Home Depot has been focusing on its supply chain by adding rapid deployment centers (RDC) that improve inventory management and reduce costs. In 2011, margins improved as the company redirected more than 70% of its inventory through the new RDCs. We expect overall margins to further improve as the company continues improving its supply chain. The company has also been rolling out a new initiative called ‘First Phone Junior’ across its stores to allow store staff to increase the number of hours dedicated to customer-facing activities vs. tasking activities, thereby improving overall store service levels. Through this initiative, the company plans to achieve a target of 60:40 (customer-facing to tasking) by 2013.
Our models indicate that Home Depot’s EBITDA margin improved from 10% in 2008 to 13% in 2011. We expect margins to continue to improve going forward as the company benefits from operating leverage and other initiatives.
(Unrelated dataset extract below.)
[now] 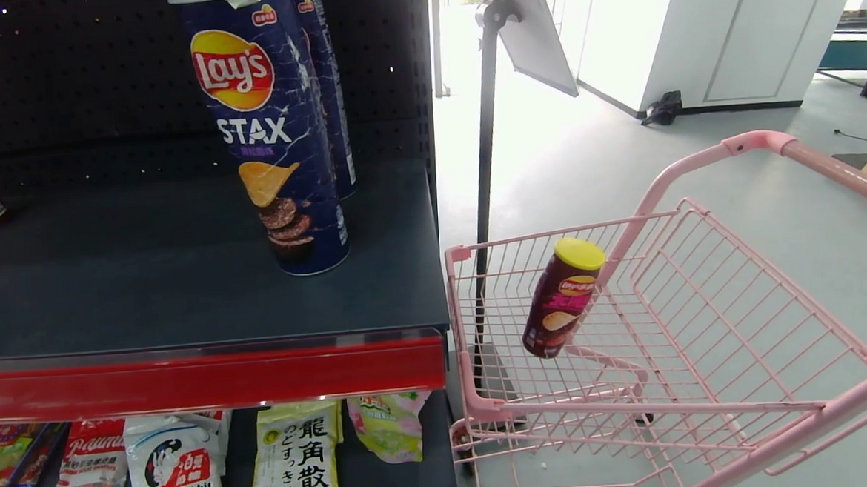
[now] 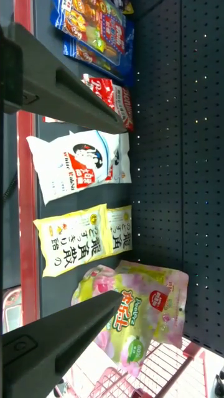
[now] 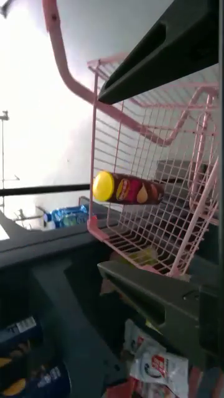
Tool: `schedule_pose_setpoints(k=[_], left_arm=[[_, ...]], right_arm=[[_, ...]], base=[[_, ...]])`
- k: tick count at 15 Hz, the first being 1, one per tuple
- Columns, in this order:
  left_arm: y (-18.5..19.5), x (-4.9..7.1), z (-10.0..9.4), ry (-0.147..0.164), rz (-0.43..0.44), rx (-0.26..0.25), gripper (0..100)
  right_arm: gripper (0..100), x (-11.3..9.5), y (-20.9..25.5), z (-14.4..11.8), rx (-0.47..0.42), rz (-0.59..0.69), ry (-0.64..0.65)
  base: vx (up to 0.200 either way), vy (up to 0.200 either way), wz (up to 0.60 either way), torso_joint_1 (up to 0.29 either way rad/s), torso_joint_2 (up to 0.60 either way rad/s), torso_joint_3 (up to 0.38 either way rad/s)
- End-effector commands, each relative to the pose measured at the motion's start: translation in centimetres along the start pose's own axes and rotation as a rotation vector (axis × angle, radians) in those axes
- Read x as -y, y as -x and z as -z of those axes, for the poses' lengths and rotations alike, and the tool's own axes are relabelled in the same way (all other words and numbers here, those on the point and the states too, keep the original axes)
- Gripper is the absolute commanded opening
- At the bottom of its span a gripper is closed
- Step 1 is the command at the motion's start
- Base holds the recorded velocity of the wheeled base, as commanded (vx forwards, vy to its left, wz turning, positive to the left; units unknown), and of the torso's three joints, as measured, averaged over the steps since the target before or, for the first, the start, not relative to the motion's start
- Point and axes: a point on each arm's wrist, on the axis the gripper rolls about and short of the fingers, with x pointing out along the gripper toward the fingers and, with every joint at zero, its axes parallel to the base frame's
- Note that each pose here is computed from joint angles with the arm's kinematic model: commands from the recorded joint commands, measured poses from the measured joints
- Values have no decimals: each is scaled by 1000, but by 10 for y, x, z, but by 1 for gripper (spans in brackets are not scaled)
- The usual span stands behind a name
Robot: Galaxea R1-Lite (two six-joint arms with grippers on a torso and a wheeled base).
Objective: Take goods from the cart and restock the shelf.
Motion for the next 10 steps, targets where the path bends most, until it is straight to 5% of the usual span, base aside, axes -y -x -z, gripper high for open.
schedule_pose_setpoints(k=[1,2,6,10], left_arm=[[0,0,0,1,0,-1,100],[0,0,0,1,0,-1,100],[0,0,0,1,0,-1,100],[0,0,0,1,0,-1,100]], right_arm=[[100,30,-88,23,-197,-151,-23],[100,51,-109,51,-272,-236,24],[100,91,-157,105,-316,-525,146],[100,118,-209,141,-349,-590,106]], base=[[0,0,0,0,0,0],[0,0,0,0,0,0],[0,0,0,0,0,0],[0,0,0,0,0,0]])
However, if same store sales growth stays flat and there is limited or no operating leverage, margin growth would fall below expectations leading to a 15% downside to our current price estimate of $56. On the other hand, if the housing market and thereby home improvement demand recovers sooner than expected, same store sales growth would be ~4-5% over the next few years, leading to a 10% upside to our current price estimate.
We have a Trefis price estimate of $56 for Home Depot’s stock, 10% ahead of the current market price.